Quindi abbiamo bisogno di una mente potenziata per comprendere la complessità delle relazioni. Sri Aurobindo la chiamava “Overmind”, Hillman la chiamava “Il pensiero del cuore”. A me piace definirla “mente poetica”, perché innanzitutto ricorda la poiesi, la creazione dell’anima che unita al Divino manifesta tutte le immagini dell’esistenza. Poi mi ricorda anche la poesia della natura, l’esperienza estetica, la bellezza, che poi alla fine è quella che ci salva, anche nelle nostre relazioni.

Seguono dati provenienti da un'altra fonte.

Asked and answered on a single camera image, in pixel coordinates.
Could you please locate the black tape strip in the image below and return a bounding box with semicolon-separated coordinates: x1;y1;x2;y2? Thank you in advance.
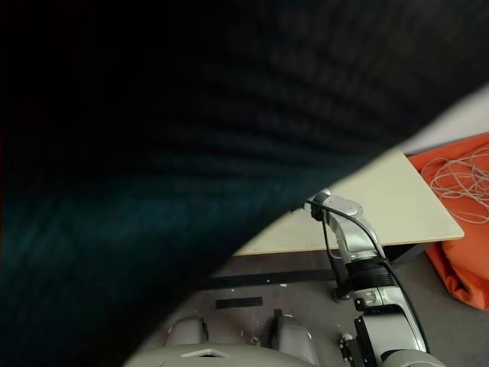
215;296;264;310

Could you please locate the dark blurred cloth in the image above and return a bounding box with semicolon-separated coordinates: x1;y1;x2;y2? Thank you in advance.
0;0;489;367

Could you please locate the grey right robot foot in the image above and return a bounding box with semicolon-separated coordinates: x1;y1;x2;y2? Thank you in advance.
271;309;319;366

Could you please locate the grey robot foot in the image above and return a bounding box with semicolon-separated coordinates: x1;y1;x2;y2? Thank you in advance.
271;309;319;366
164;316;209;347

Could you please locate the grey left robot foot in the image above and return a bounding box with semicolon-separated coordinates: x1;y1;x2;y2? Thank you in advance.
164;316;209;347

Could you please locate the silver robot torso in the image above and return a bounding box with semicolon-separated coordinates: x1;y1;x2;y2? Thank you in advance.
125;343;318;367

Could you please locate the orange bean bag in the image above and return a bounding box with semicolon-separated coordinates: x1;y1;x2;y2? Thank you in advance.
406;132;489;311

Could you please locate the black metal table frame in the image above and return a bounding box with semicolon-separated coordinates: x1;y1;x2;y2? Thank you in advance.
198;242;427;305

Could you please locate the tangled white cable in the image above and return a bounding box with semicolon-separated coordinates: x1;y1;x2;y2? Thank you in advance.
419;145;489;225

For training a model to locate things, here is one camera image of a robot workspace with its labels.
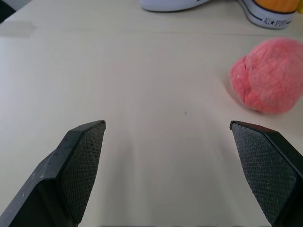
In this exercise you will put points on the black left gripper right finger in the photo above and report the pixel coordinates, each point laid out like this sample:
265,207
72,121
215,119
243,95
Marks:
267,170

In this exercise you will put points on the white sneaker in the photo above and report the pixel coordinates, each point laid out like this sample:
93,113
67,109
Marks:
170,4

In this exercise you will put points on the pink fuzzy peach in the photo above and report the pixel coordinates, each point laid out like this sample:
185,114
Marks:
268,75

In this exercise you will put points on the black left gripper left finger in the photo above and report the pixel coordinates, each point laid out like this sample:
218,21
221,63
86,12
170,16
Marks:
71,170

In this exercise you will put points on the orange canvas sneaker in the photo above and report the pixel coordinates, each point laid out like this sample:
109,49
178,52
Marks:
272,14

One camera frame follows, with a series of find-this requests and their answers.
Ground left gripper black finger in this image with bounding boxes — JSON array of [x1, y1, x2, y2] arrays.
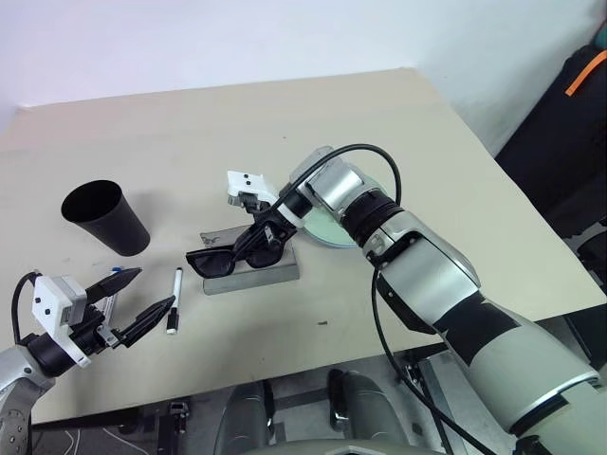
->
[[116, 296, 177, 351], [84, 266, 144, 306]]

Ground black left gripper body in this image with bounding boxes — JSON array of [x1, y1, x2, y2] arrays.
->
[[67, 305, 130, 356]]

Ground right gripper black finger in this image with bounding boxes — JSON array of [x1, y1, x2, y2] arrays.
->
[[263, 226, 288, 260], [231, 221, 267, 264]]

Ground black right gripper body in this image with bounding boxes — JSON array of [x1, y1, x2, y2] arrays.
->
[[239, 191, 299, 247]]

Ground black sunglasses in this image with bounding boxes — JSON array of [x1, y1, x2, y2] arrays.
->
[[185, 236, 287, 280]]

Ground grey glasses case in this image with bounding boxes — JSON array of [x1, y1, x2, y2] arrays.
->
[[198, 226, 302, 297]]

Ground black plastic cup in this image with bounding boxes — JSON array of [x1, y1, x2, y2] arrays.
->
[[60, 179, 153, 259]]

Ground white marker blue cap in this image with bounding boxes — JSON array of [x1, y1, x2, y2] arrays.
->
[[96, 266, 122, 330]]

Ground white marker black cap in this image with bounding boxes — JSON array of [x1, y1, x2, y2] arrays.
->
[[165, 266, 186, 337]]

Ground pale green plate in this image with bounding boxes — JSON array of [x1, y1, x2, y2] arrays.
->
[[300, 172, 380, 251]]

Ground black clamp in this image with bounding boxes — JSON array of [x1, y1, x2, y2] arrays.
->
[[157, 399, 192, 449]]

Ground dark grey rounded shell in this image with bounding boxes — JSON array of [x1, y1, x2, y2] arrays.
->
[[325, 368, 412, 449], [212, 378, 286, 455]]

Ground black bag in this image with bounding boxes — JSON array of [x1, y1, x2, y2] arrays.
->
[[492, 41, 607, 239]]

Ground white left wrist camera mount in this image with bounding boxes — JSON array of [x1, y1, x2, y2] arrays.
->
[[30, 275, 92, 370]]

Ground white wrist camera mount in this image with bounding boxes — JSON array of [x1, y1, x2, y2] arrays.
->
[[30, 275, 92, 370], [225, 170, 305, 229]]

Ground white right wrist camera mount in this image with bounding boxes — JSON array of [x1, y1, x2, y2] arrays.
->
[[225, 170, 305, 229]]

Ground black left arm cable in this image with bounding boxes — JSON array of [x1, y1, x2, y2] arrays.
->
[[10, 270, 43, 348]]

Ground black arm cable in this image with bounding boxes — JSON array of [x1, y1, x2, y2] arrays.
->
[[10, 270, 43, 348], [277, 143, 480, 455]]

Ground white floor cable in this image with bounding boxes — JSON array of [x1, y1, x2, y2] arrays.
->
[[34, 425, 83, 455]]

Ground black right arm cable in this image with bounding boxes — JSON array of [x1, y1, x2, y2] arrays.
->
[[277, 143, 480, 455]]

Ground grey metal table frame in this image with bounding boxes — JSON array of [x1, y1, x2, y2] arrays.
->
[[392, 349, 478, 455]]

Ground orange strap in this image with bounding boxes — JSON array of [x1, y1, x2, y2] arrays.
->
[[565, 48, 607, 99]]

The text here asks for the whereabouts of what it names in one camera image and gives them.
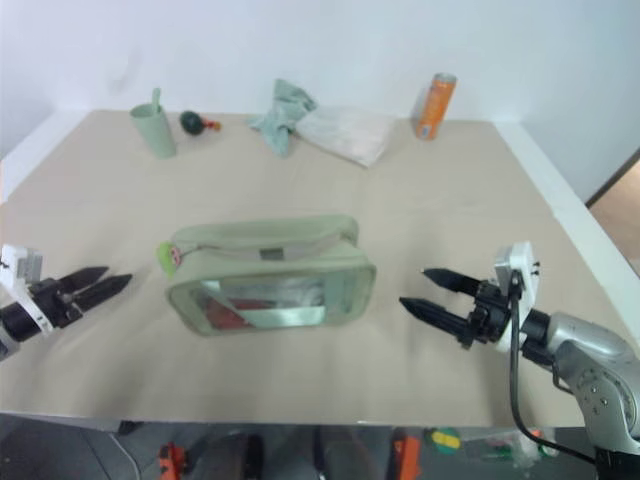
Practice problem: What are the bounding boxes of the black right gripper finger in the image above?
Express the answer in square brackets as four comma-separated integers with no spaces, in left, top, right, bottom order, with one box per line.
[398,296,471,337]
[421,268,484,297]

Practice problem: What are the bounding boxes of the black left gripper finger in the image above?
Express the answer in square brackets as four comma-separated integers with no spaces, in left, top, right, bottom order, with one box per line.
[73,273,134,317]
[59,266,110,301]

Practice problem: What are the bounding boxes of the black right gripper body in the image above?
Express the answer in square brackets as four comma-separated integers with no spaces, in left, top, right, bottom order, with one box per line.
[457,279,516,351]

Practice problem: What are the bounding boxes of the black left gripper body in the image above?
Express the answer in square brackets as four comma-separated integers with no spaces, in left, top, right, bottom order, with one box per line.
[27,277,85,330]

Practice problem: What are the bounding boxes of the red object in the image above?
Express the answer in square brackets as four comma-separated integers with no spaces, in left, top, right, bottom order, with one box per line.
[204,298,274,329]

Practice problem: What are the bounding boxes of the green transparent toiletry pouch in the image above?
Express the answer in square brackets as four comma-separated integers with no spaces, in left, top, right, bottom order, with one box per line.
[164,213,379,339]

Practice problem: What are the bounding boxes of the green zipper pull tag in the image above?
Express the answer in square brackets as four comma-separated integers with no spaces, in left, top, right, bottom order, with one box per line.
[157,241,184,279]

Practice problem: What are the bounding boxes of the green yellow object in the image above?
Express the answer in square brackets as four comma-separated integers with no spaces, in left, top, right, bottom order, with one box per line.
[424,427,462,456]

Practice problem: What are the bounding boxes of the clear bag under table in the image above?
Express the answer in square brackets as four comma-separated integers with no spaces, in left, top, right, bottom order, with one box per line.
[459,427,557,472]

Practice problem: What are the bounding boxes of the orange tool under table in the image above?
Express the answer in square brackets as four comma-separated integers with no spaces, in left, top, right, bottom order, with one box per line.
[392,433,422,480]
[157,442,192,480]

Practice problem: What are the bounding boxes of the beige table cover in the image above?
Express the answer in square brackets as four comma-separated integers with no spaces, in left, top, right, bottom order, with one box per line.
[0,108,640,429]

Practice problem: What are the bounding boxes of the pale green plastic cup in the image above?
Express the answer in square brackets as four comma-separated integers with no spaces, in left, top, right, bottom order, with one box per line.
[129,102,178,161]

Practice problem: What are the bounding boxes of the orange drink can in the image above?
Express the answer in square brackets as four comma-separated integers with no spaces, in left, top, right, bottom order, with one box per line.
[414,72,459,142]

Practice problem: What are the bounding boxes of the clear plastic bag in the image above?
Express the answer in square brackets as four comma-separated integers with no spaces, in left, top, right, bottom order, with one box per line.
[294,104,396,169]

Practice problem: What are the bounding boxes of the brown wooden door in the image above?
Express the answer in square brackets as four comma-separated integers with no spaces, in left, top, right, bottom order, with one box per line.
[584,147,640,209]

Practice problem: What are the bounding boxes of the dark green round toy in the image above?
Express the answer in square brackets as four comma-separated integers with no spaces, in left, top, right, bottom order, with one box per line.
[179,110,207,137]

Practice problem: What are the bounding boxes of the crumpled pale green cloth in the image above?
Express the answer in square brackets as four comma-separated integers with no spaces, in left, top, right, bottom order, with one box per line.
[246,78,320,160]

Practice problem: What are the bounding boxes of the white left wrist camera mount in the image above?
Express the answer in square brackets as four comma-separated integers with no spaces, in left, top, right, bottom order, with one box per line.
[0,243,54,339]

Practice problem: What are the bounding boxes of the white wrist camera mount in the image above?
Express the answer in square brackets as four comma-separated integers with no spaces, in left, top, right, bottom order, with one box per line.
[492,241,542,354]
[0,243,54,339]

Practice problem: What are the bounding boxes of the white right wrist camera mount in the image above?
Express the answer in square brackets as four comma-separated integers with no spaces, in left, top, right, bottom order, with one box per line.
[492,241,542,354]

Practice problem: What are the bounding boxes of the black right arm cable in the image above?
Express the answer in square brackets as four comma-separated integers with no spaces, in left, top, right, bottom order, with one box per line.
[507,272,601,464]

Abbiamo bisogno di questa mente poetica per comprendere, come dico nel libro Kintsugi, come abbracciare la complessità del reale e la complessità delle nostre relazioni.

Quando sposi un marito non sposi solo lui ma tutti i suoi antenati e quindi sposi la storia, le possiiblità che magari non sono tutte espresse nel marito, ma che sono comunque presenti nella storia e nella tua relazione con i figli. Perché nei figli ci sono anche i geni del marito e quindi anche tutti gli antenati dell’uomo con cui hai concepito i tuoi figli. Quando guardi tuo marito con la mente logica, con la ratio, puoi vedere solo l’individuo. Ma se lo guardi con il logos, con la mente poetica, sei capace di dialogare con l’invisibile e quindi con tutti gli spiriti che sono insieme a tuo marito, tutti i suoi antenati.

Più restringi la tua visione all’altro, più ti apparirà incapace, indegno, sbagliato. Più intensifichi l’ansia più si restringe la visione dell’altro. Pensate anche agli avvocati, a cui ci si rivolge per via di una lite fra marito e moglie, genitori e figli. L’avvocato finge di fare gli interessi del suo assistito. Quante situazioni ci sono così nel mondo, specialmente oggi. Siamo nell’epoca del Kali Yuga, l’epoca della violenza, dei litigi, per cui le persone entrano in queste dinamiche di conflitto, che stimolano il sistema nervoso a produrre determinate sostanze nell’organismo di cui si diventa dipendenti. E così si continua a litigare, perché si è creata una dipendenza biochimica e fisica alla lite. Bisogna far girare la ruota nell’altro senso.

Quando inizi a diminuire l’ansia, quando prendi l’altro e lo abbracci, ritiri la proiezione, riassorbi il reale, riconosci l’altro come una tua manifestazione, uno specchio. Ecco ciò che io sono, ecco ciò che io sono. Sono lo specchio di ciò che sei, di ciò che hai dentro e che non riuscivi in nessun modo a riconoscere in te stesso, per cui hai dovuto proiettarlo all’esterno di te per vederlo.

Come possiamo spezzare questo circolo vizioso, far girare l’energia in senso opposto?
Dobbiamo risvegliare quella parte della mente che nei più è sopita. Dobbiamo risvegliare la capacità di dialogare con l’invisibile, la capacità di pregare e di meditare.